Usul Pilkada 2024 Ditunda, Komisi II DPR Sentil Bawaslu
Wakil Ketua Komisi II DPR Junimart Girsang angkat bicara terkait usulan Badan Pengawas Pemilu (Bawaslu) menunda pelaksanaan Pilkada yang dijadwalkan pada 27 November 2024 mendatang. Junimart menyebut usulan Bawaslu mengada-ngada dan bukan tugas Bawaslu untuk mengusulkan penundaan.
Menurut Junimart, Bawaslu dibentuk untuk mengawasi penyelenggaraan pemilu, agar proses pemilihan berjalan transparan, bersih dan adil. Selama rapat dengan Komisi II, Bawaslu tidak pernah mengusulkan penundaan Pilkada, namun usulkan ini mencuat secara tiba-tiba.
“Kenapa wacana ini walaupun menurut Bawaslu sebaiknya ditunda, tidak disampaikan langsung ke Komisi II? Kenapa harus ke publik? Ada apa dengan Bawaslu, ya kan? Bawaslu jangan berpolitik lah, harus pure, harus murni, kerja-kerja dalam rangka pengawasan,” jelas Junimart, Jumat (14/07/2023).
Junimart menjelaskan, penetapan Pilkada 2024 sudah melalui proses panjang dan telah disepakati oleh Pemerintah, DPR dan Penyelenggara Pemilu.Oleh sebab itu, Junimart mengaku kaget dengar usul penundaan Pilkada 2024 dari Bawaslu.
“Kecuali kalau KPU yang mewacanakan itu ya, tapi itu masih bisa diterima akal karena mereka penyelenggara langsung. Tapi kalau Bawaslu bicara tentang keamanan lah, baru pelantikan presiden, ya urusan apa sama kamu? Gak ada urusan lah,” ungkapnya.
Junimart menegaskan tidak mungkin Pilkada 2024 ditunda pasalnya ada beberapa Pj Gubernur yang
“Kalau saya sebaiknya bisa dimajukan, kalau bisa dimajukan, kenapa harus dimundurkan? Jadi saya balik sekarang, iya kan? Nah ranah saya untuk bicara itu, bukan ranah Bawaslu,” ujarnya.
Hal yang sama juga disampaikan Wakil Ketua Komisi II DPR RI Saan Mustopa.
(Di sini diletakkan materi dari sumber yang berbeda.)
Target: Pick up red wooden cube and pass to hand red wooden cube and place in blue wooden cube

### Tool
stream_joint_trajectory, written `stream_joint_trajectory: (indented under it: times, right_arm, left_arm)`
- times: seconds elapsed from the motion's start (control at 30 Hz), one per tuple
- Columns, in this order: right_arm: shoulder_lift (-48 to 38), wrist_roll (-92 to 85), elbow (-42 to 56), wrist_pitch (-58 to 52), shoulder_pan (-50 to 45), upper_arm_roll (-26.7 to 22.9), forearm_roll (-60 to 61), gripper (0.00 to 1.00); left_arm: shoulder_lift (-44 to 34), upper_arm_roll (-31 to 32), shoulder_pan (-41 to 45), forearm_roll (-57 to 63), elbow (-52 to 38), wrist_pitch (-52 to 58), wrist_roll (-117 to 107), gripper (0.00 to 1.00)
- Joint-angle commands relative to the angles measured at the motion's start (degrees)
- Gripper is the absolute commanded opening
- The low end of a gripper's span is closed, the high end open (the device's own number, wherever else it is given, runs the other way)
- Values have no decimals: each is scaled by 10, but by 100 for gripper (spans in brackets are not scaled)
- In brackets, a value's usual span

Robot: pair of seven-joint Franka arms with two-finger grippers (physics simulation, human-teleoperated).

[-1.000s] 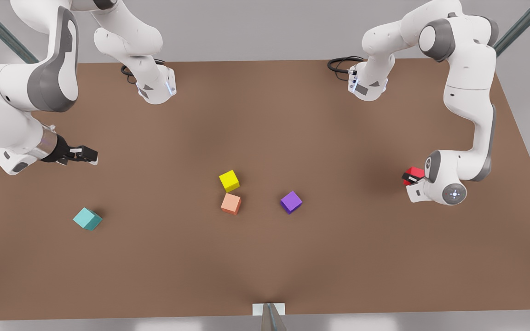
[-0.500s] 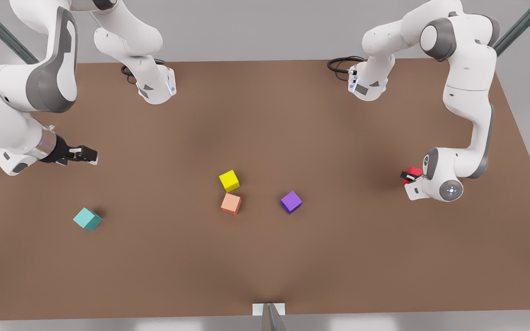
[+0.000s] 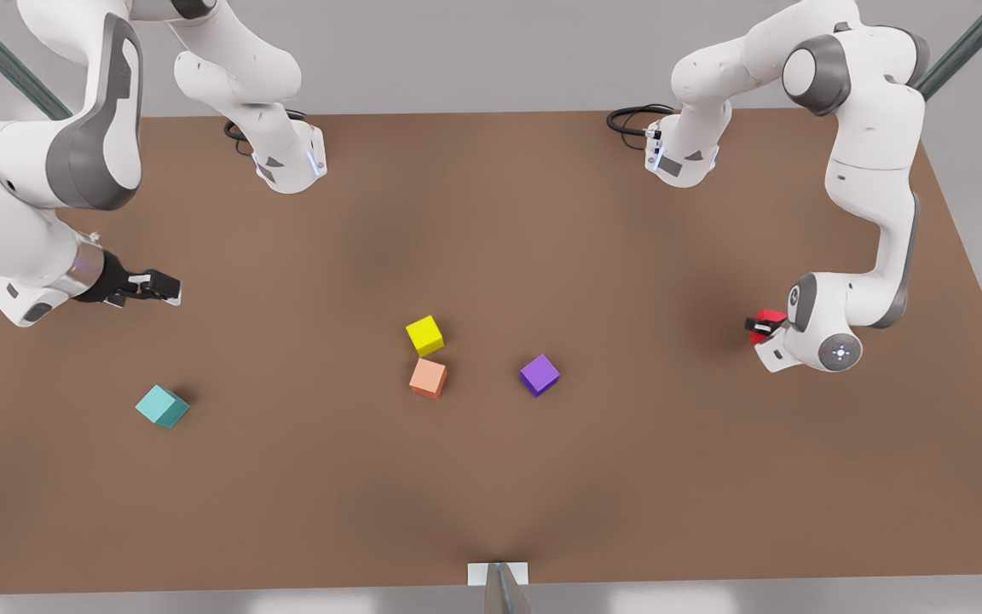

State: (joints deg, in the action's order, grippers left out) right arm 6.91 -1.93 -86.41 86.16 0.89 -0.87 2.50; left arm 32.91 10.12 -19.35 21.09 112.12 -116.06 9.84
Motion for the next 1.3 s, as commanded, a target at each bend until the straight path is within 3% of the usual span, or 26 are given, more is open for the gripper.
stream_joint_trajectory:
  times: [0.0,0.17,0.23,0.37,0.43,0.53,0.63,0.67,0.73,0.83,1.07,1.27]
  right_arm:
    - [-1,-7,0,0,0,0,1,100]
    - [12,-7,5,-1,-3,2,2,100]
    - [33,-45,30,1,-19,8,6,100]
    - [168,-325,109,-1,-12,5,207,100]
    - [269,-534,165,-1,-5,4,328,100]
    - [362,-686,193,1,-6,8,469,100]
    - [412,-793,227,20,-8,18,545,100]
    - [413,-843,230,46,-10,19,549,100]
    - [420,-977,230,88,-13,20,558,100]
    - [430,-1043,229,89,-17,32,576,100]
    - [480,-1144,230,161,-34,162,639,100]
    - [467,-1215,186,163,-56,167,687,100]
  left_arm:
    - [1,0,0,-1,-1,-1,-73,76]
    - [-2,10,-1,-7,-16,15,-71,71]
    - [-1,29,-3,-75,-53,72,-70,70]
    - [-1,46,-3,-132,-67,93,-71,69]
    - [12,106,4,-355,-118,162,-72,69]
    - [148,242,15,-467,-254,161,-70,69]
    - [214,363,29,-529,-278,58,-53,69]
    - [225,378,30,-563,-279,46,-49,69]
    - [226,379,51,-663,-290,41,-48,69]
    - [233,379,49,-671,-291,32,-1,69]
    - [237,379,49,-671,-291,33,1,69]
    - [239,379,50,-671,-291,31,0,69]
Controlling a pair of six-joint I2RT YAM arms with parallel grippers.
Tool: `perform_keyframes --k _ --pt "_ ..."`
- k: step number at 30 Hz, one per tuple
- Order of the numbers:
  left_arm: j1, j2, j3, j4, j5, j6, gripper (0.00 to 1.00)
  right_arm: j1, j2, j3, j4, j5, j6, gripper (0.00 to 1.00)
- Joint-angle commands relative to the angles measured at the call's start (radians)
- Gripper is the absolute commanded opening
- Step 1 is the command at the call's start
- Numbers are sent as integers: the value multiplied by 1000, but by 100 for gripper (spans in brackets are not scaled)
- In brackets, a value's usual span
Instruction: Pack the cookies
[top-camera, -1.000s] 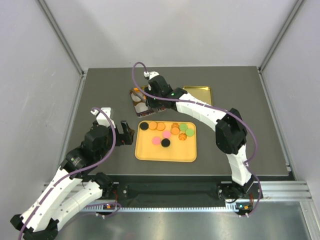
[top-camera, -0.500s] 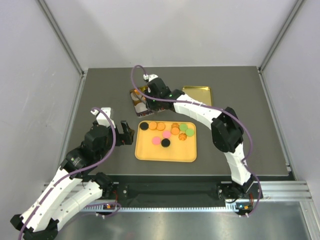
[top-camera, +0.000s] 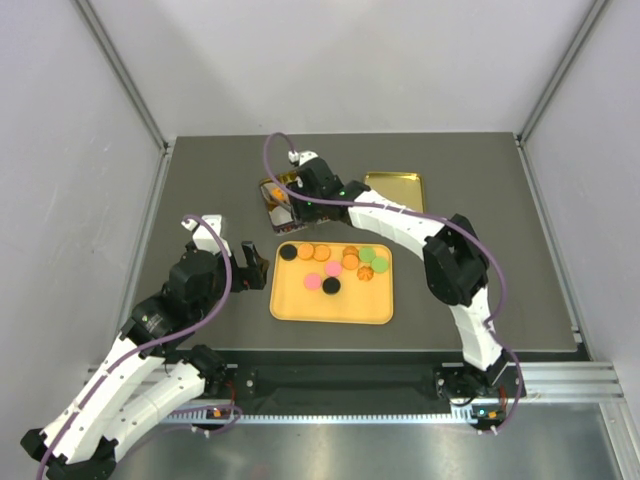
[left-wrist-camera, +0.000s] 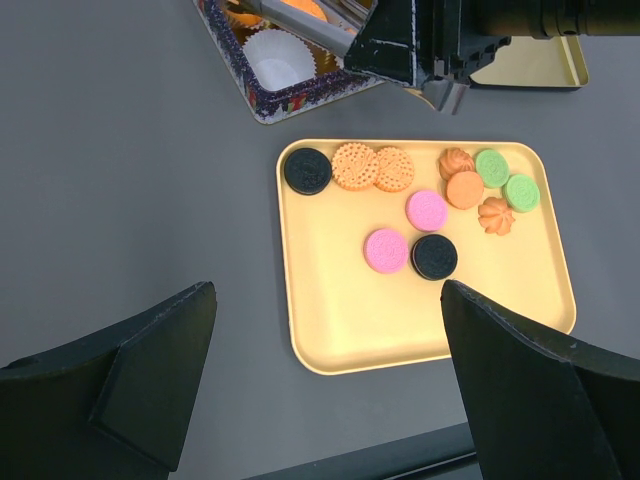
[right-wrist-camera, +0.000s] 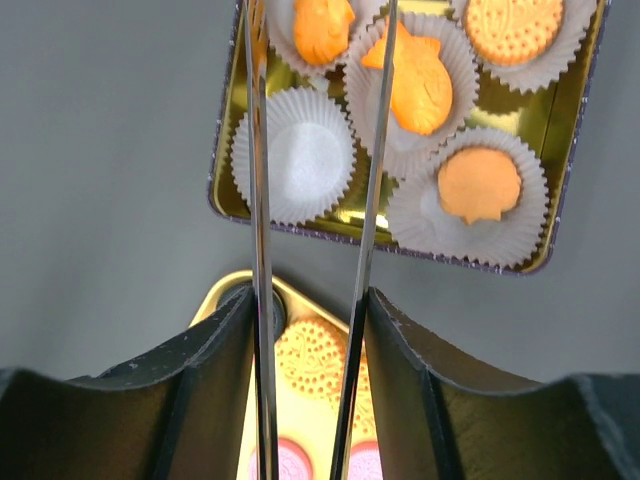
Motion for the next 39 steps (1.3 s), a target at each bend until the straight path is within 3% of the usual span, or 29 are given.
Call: perform_keyframes --k 1,14,23,29,34,39 --pt "-3 4 3 8 -13 -3 99 -5 -100 -11 54 -3 2 46" --pt "-3 1 3 8 -13 -3 99 -3 -337 -109 -59 72 -7 46" --pt "-3 -2 2 11 -4 -2 99 56 -774 -593 -119 116 45 45" --pt "-1 1 2 15 5 0 99 153 -1021 -800 -211 181 128 45" --pt "-1 -1 0 15 7 1 99 256 -1109 -908 -268 213 211 44" --pt "-3 1 3 14 5 1 99 281 -1147 -977 -286 262 251 44"
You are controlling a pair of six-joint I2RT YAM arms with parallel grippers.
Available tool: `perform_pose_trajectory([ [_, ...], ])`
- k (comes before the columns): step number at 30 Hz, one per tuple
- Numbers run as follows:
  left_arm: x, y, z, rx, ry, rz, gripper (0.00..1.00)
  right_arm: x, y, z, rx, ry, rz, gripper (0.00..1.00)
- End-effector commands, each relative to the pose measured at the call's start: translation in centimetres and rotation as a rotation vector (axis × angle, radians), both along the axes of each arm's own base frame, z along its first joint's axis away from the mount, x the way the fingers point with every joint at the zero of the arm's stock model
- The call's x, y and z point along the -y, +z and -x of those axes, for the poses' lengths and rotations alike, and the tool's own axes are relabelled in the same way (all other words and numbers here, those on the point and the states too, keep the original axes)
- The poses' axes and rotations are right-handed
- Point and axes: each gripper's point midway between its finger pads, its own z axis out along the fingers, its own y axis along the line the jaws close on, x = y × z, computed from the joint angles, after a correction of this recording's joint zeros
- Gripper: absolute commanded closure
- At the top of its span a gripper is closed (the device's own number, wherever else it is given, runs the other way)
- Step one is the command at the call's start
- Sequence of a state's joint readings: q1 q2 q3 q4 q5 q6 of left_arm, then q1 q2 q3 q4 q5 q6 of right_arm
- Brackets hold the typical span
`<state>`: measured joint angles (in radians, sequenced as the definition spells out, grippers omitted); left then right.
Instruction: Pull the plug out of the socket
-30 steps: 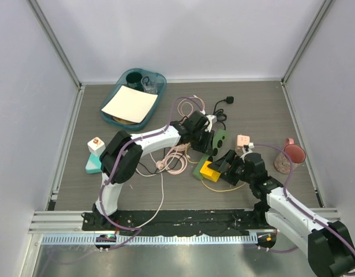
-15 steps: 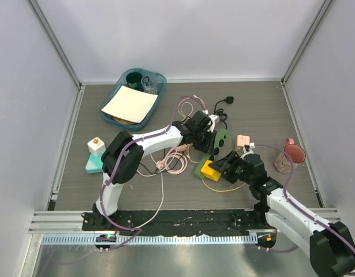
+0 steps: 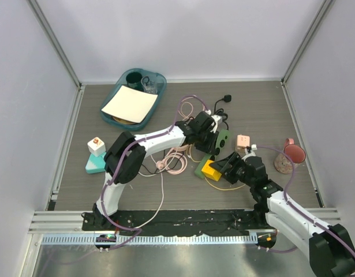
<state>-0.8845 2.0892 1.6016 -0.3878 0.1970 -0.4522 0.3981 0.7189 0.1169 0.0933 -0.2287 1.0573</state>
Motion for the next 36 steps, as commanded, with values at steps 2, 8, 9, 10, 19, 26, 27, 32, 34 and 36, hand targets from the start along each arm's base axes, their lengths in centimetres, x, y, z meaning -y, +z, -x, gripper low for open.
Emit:
perform_pose_trajectory([
  [2, -2.6, -1.2, -3.7, 0.136, 0.064, -0.128, 1.00, -0.9, 2.2, -0.6, 0.080, 0.063, 0.000, 0.99],
  [8, -3.0, -1.4, -4.2, 0.160, 0.088, -0.156, 1.00, 1.2, 5.5, -1.9, 0.133, 0.008, 0.158, 0.99],
  [9, -3.3, -1.6, -4.3, 0.164, 0.095, -0.166, 1.00, 1.3, 6.0, -2.0, 0.144, 0.005, 0.169, 0.99],
  [10, -3.4, -1.5, -4.5, 0.172, 0.099, -0.169, 1.00, 1.3, 6.2, -1.9, 0.150, 0.007, 0.166, 0.99],
  [19, -3.7, -1.7, -4.6, 0.195, 0.101, -0.196, 1.00, -0.9, 4.5, -0.3, 0.124, 0.052, -0.056, 0.99],
  [26, -3.7, -2.1, -4.6, 0.182, 0.100, -0.219, 1.00, -0.7, 5.5, -1.0, 0.203, 0.103, 0.047, 0.99],
  [27, -3.7, -2.2, -4.6, 0.178, 0.104, -0.220, 1.00, -0.6, 5.8, -1.2, 0.223, 0.108, 0.077, 0.99],
  [32, -3.6, -2.7, -4.5, 0.161, 0.104, -0.228, 1.00, 0.2, 6.7, -1.5, 0.221, 0.119, 0.173, 0.99],
  [34, -3.5, -2.9, -4.4, 0.154, 0.102, -0.226, 1.00, -0.7, 8.7, -1.9, 0.241, 0.130, 0.121, 0.99],
  [36, -3.5, -3.0, -4.3, 0.152, 0.100, -0.228, 1.00, -1.9, 10.0, -1.8, 0.240, 0.175, 0.056, 0.99],
])
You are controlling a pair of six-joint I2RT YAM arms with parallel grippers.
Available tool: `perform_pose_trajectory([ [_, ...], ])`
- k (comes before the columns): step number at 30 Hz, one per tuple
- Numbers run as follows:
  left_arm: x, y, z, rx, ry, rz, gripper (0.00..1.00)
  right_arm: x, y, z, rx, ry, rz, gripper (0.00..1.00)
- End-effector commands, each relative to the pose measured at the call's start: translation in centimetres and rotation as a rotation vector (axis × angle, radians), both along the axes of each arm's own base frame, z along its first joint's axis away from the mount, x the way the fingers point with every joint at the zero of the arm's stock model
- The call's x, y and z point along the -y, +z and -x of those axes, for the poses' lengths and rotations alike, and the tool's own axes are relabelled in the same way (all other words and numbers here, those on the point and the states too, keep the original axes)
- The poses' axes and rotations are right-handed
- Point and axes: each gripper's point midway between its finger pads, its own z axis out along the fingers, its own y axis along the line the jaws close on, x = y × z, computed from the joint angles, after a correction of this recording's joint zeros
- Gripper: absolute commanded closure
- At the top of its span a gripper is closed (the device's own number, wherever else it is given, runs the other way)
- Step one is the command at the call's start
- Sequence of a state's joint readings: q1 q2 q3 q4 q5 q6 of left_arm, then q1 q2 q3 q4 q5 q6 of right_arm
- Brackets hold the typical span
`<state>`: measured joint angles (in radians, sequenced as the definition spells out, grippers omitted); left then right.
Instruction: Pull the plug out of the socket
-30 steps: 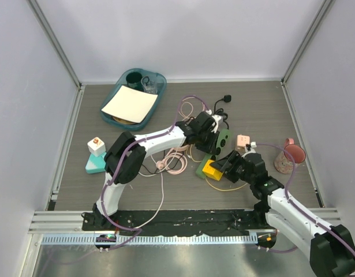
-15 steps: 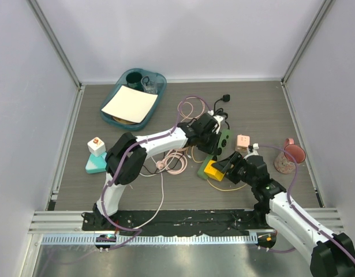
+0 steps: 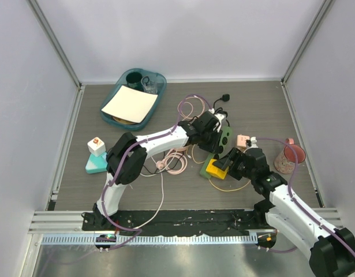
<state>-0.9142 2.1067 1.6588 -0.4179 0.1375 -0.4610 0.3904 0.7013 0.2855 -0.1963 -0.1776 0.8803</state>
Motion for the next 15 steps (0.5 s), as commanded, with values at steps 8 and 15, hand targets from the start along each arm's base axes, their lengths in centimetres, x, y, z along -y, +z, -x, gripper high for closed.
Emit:
perform_pose_trajectory([
  [8, -5.0, -4.1, -4.1, 0.108, 0.087, -0.227, 1.00, -3.8, 9.5, -0.8, 0.297, 0.193, -0.186, 0.99],
  [15, -5.0, -4.4, -4.1, 0.101, 0.082, -0.235, 1.00, -2.1, 6.7, 0.2, 0.258, 0.140, -0.113, 0.99],
])
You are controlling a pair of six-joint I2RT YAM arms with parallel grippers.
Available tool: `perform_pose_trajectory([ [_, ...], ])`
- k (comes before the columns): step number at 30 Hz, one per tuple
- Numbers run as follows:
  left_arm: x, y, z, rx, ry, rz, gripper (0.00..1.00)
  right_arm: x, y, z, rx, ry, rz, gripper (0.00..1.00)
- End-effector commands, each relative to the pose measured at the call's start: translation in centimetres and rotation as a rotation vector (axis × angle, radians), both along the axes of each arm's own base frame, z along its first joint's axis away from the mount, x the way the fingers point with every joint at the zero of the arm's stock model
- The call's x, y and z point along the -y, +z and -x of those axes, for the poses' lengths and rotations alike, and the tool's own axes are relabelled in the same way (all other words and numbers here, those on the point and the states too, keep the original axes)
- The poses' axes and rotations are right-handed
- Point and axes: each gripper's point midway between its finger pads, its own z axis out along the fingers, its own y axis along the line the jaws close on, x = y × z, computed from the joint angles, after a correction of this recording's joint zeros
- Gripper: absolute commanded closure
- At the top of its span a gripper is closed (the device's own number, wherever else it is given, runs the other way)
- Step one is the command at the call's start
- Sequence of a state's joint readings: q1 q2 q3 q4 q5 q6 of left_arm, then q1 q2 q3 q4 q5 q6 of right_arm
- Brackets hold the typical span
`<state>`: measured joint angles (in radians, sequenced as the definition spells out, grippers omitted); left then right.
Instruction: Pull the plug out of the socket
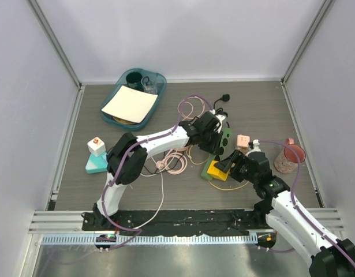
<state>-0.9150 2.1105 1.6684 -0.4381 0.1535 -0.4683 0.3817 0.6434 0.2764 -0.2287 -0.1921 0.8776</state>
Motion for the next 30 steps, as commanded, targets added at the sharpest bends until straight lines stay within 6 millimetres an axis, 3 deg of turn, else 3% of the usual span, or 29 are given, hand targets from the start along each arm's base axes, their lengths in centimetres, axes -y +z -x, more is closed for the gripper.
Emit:
perform_pose_trajectory([
  [1, -5.1, -4.6, -4.5, 0.124, 0.085, -0.239, 1.00, -1.9, 6.6, -0.5, 0.258, 0.112, -0.095, 0.99],
  [4, -5.4, -4.9, -4.5, 0.134, 0.082, -0.257, 1.00, -1.4, 7.3, -0.4, 0.260, 0.077, -0.099, 0.99],
  [11, -6.3, -6.1, -4.9, 0.166, 0.091, -0.317, 1.00, -1.1, 12.9, -0.9, 0.341, 0.048, -0.126, 0.99],
  [14, -6.3, -6.5, -4.9, 0.167, 0.092, -0.326, 1.00, -0.6, 12.1, -1.6, 0.285, 0.037, -0.033, 0.99],
  [21, -5.6, -4.9, -4.6, 0.186, 0.094, -0.285, 1.00, -0.2, 6.0, -1.3, 0.071, 0.040, 0.059, 0.99],
  [23, -5.4, -4.6, -4.5, 0.194, 0.089, -0.280, 1.00, -0.6, 5.7, -1.2, 0.068, 0.070, 0.060, 0.99],
  [27, -6.0, -5.7, -4.6, 0.196, 0.083, -0.314, 1.00, -2.8, 10.0, -1.3, 0.226, 0.160, -0.077, 0.99],
  [30, -6.1, -6.2, -4.6, 0.165, 0.090, -0.284, 1.00, -3.4, 11.6, -1.0, 0.246, 0.179, -0.134, 0.99],
])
Saan mewanti-wanti pihak Bawaslu tak membuat gaduh.
“Nanti jadi gaduh kan, ketika kita harus fokus menjalankan Pemilu memang sudah hitungan bulan ditambah dengan pernyataan itu, nanti orang menjadi gaduh, nanti ada ketidakpastian lagi,” kata Saan
Saan mengatakan Komisi II DPR sudah menyepakati penyelenggaraan Pilkada pada 27 November 2024. Ia meminta semua pihak fokus melaksanakan undang-undang.
“Komisi II sudah menyepakati bahwa Pilkada itu 27 November 2024 jadi di undang-undang jelas. Nah, kalau misalnya ada keinginan menunda Pilkada itu ya jangan dari penyelenggara, penyelenggara itu fokus saja menjalankan, laksanakan UU gitu kan,” ujarnya.